HR, 02-11-2001, nr. 36 207
ECLI:NL:HR:2001:AD5029
- Instantie
Hoge Raad
- Datum
02-11-2001
- Zaaknummer
36 207
- LJN
AD5029
- Vakgebied(en)
Belastingrecht algemeen (V)
- Brondocumenten en formele relaties
ECLI:NL:HR:2001:AD5029, Uitspraak, Hoge Raad, 02‑11‑2001; (Cassatie)
- Vindplaatsen
WFR 2001/1661, 1
V-N 2001/60.18 met annotatie van Redactie
NTFR 2001/1529 met annotatie van mr. drs. E.J.H. Vermeulen
Uitspraak 02‑11‑2001
Inhoudsindicatie
-
Partij(en)
Nr. 36.207
2 november 2001
FA
gewezen op het beroep in cassatie van X te Z (Mexico) tegen de uitspraak van het Gerechtshof te 's-Hertogenbosch van 12 mei 2000, nr. 97/00437, betreffende na te melden aanslag in de vermogensbelasting.
1. Aanslag, bezwaar en geding voor het Hof
Belanghebbende is voor het jaar 1996 als buitenlandse belastingplichtige aangeslagen in de vermogensbelasting naar een binnenlands vermogen van ƒ 130.000, welke aanslag, na daartegen gemaakt bezwaar, bij uitspraak van de Inspecteur is gehandhaafd.
Belanghebbende is tegen de uitspraak van de Inspecteur in beroep gekomen bij het Hof.
Het Hof heeft die uitspraak bevestigd. De uitspraak van het Hof is aan dit arrest gehecht.
2. Geding in cassatie
Belanghebbende heeft tegen de uitspraak van het Hof beroep in cassatie ingesteld. Het beroepschrift in cassatie is aan dit arrest gehecht en maakt daarvan deel uit.
De Staatssecretaris van Financiën heeft een verweerschrift ingediend.
Belanghebbende heeft een conclusie van repliek ingediend.
De Staatssecretaris van Financiën heeft een conclusie van dupliek ingediend.
3. Beoordeling van de klachten
De klachten kunnen niet tot cassatie leiden.
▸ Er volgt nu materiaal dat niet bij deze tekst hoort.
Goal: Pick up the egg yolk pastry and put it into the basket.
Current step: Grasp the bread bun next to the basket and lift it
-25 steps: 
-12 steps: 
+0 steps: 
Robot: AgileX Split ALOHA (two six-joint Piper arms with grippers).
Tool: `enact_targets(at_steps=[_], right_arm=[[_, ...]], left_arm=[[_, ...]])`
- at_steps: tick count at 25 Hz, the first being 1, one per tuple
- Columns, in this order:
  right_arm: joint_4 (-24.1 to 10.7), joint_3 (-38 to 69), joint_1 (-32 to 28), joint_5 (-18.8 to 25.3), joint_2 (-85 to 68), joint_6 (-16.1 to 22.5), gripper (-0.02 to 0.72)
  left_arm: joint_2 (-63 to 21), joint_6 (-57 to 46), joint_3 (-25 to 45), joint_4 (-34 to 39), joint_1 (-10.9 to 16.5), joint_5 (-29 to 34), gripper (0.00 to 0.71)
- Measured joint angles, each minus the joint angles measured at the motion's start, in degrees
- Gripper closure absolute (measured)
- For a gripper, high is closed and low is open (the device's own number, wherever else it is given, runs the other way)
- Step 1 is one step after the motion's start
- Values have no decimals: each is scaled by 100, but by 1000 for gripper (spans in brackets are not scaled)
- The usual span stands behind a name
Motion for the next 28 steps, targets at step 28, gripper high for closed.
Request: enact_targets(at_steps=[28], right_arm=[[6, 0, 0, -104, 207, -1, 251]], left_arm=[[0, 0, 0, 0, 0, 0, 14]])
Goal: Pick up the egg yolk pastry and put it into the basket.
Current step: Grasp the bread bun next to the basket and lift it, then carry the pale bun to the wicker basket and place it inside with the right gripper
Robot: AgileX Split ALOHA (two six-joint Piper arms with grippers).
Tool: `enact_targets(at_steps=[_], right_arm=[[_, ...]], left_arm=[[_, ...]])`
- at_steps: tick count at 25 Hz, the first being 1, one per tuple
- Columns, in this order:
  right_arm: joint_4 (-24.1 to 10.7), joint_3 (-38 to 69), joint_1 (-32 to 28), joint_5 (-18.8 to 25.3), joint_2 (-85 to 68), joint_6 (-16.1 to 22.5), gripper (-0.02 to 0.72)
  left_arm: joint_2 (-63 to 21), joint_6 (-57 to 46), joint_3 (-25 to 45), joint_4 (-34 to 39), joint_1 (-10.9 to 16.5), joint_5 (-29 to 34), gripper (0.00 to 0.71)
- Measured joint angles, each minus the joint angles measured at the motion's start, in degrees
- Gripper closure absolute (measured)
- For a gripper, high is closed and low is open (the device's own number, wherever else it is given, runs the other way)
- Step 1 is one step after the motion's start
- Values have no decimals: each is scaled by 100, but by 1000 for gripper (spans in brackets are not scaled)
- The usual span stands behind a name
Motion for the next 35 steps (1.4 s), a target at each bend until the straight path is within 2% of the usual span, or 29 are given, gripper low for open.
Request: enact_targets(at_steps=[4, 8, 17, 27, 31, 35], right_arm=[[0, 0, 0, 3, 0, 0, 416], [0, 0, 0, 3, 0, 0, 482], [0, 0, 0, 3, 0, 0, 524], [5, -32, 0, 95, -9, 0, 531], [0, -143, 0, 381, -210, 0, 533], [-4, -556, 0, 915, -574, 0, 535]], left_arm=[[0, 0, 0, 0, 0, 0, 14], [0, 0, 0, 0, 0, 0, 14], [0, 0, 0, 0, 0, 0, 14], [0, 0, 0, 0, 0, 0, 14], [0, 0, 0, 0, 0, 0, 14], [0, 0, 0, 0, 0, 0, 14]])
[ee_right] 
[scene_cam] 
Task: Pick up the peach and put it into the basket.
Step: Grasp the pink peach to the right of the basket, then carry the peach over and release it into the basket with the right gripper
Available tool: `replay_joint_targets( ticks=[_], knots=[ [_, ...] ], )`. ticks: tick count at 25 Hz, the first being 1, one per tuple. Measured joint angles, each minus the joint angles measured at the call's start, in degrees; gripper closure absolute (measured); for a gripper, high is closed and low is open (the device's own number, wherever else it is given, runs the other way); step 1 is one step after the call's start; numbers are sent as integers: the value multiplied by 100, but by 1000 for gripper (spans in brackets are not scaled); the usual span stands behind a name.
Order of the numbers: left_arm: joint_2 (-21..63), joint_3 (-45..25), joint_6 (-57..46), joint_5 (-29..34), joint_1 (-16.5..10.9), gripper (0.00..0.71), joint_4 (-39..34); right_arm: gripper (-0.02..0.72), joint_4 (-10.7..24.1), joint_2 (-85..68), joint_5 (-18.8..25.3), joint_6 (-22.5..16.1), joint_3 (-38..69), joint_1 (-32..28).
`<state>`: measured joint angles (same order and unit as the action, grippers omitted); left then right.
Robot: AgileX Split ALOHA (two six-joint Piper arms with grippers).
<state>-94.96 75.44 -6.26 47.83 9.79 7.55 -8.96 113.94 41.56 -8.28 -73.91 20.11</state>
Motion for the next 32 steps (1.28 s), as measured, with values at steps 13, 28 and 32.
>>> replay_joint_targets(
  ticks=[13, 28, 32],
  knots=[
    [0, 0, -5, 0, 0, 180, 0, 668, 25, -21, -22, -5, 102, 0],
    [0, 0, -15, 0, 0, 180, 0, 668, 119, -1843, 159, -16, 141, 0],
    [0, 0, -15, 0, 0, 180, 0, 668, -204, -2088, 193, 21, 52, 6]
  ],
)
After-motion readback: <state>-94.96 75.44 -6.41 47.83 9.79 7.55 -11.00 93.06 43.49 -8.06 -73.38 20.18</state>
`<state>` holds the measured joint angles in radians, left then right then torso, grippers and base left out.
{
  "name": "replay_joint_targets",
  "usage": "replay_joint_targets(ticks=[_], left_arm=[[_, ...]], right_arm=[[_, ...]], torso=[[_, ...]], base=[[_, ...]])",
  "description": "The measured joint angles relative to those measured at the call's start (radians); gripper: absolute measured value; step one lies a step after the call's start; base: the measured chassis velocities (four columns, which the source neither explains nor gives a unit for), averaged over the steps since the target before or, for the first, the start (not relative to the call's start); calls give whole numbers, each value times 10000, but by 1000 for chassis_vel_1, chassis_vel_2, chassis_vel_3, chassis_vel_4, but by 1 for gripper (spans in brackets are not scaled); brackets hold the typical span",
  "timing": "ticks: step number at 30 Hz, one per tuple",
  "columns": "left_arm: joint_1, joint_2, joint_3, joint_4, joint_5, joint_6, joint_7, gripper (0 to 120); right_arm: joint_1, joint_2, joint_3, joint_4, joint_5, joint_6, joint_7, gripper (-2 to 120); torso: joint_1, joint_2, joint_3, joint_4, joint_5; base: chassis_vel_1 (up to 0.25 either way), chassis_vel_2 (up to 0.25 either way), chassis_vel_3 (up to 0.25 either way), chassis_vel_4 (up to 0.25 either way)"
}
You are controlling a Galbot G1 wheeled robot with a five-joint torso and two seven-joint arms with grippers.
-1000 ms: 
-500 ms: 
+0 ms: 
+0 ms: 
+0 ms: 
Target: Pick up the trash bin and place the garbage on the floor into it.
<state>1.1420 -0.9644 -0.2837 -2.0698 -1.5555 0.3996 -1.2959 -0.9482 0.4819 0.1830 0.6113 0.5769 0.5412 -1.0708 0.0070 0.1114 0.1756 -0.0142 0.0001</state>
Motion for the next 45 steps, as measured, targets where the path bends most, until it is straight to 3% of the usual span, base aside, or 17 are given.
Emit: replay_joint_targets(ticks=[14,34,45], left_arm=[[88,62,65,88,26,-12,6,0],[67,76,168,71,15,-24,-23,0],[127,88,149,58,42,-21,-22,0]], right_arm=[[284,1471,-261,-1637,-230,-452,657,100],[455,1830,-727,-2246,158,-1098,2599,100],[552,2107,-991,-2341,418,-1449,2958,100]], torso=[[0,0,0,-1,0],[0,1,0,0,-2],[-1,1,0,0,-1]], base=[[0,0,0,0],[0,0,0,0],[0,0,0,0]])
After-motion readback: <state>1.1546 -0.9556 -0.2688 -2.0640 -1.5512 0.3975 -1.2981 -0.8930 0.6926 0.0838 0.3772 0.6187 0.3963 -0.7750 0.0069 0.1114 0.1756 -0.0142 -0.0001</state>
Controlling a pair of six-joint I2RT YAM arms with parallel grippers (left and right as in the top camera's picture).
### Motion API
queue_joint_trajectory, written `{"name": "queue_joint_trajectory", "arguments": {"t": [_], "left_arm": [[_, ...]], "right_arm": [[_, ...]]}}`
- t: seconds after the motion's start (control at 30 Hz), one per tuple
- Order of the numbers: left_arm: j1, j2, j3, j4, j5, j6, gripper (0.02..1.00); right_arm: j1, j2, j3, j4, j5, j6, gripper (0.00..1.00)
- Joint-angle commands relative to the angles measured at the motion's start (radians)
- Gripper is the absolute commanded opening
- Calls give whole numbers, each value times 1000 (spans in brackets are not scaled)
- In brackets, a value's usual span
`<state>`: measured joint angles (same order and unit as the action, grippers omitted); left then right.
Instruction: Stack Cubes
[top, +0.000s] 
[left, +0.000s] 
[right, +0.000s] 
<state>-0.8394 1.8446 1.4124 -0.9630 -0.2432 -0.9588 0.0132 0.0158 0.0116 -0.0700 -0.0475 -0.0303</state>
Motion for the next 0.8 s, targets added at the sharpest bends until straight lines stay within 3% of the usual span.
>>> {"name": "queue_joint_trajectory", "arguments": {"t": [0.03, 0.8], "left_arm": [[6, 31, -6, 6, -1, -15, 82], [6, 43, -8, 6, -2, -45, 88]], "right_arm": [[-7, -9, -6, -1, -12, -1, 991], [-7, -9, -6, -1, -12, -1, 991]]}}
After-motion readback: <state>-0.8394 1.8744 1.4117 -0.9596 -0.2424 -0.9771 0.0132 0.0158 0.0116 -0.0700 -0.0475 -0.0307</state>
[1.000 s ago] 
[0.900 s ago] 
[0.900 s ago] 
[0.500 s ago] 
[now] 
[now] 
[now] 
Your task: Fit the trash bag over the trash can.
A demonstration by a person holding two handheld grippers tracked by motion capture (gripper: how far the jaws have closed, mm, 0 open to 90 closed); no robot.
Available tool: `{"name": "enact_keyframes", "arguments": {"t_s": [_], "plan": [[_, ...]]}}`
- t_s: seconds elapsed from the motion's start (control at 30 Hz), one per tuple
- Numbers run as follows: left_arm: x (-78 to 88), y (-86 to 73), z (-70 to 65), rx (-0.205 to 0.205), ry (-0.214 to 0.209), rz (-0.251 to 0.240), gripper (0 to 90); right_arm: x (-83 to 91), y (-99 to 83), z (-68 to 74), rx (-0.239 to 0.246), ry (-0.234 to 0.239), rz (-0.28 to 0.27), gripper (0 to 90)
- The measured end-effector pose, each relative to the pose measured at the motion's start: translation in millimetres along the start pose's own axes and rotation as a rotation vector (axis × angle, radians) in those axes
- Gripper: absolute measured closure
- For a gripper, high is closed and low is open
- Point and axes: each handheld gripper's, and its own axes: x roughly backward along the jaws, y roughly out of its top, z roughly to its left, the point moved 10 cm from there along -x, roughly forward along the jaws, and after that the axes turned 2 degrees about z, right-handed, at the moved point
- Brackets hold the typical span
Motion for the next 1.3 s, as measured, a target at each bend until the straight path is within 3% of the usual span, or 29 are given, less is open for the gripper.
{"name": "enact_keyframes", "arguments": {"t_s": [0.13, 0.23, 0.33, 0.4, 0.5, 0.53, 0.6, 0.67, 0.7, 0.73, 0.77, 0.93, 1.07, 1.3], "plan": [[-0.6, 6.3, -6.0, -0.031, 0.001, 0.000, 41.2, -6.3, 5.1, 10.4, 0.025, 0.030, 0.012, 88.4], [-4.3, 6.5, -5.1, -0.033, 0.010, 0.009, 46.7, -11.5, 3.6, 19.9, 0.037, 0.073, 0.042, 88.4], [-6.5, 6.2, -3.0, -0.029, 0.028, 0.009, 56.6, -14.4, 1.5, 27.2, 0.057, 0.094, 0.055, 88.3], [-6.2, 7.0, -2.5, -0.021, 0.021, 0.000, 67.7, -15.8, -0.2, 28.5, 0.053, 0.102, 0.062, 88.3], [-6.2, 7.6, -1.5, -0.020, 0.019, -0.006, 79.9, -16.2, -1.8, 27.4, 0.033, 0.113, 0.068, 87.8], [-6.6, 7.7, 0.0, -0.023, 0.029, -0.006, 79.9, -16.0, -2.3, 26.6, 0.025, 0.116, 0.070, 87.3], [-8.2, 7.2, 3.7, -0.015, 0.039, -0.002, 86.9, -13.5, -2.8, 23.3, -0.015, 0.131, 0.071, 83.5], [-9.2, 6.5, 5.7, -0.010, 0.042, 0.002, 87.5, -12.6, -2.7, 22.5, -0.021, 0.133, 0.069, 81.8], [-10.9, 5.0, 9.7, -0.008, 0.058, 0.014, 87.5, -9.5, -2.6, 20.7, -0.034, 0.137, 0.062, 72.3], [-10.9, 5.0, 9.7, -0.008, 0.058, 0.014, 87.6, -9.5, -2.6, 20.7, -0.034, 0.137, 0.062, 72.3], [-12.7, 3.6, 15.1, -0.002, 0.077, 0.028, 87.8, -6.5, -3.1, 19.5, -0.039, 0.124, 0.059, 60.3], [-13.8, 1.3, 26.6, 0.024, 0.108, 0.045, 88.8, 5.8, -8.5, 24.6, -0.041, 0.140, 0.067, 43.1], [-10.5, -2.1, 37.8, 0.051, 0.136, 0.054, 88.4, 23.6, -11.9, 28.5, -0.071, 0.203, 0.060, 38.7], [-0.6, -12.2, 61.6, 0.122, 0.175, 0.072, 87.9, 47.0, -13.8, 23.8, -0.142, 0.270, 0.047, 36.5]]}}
Zulks behoeft, gezien artikel 101a van de Wet op de rechterlijke organisatie, geen nadere motivering nu de klachten niet nopen tot beantwoording van rechtsvragen in het belang van de rechtseenheid of de rechtsontwikkeling.
4. Proceskosten
De Hoge Raad acht geen termen aanwezig voor een veroordeling in de proceskosten.
5. Beslissing
De Hoge Raad verklaart het beroep ongegrond.
Dit arrest is gewezen door de raadsheer D.H. Beukenhorst als voorzitter, en de raadsheren L. Monné en P.J. van Amersfoort, in tegenwoordigheid van de waarnemend griffier A.I. Boussak-Leeksma, en in het openbaar uitgesproken op 2 november 2001.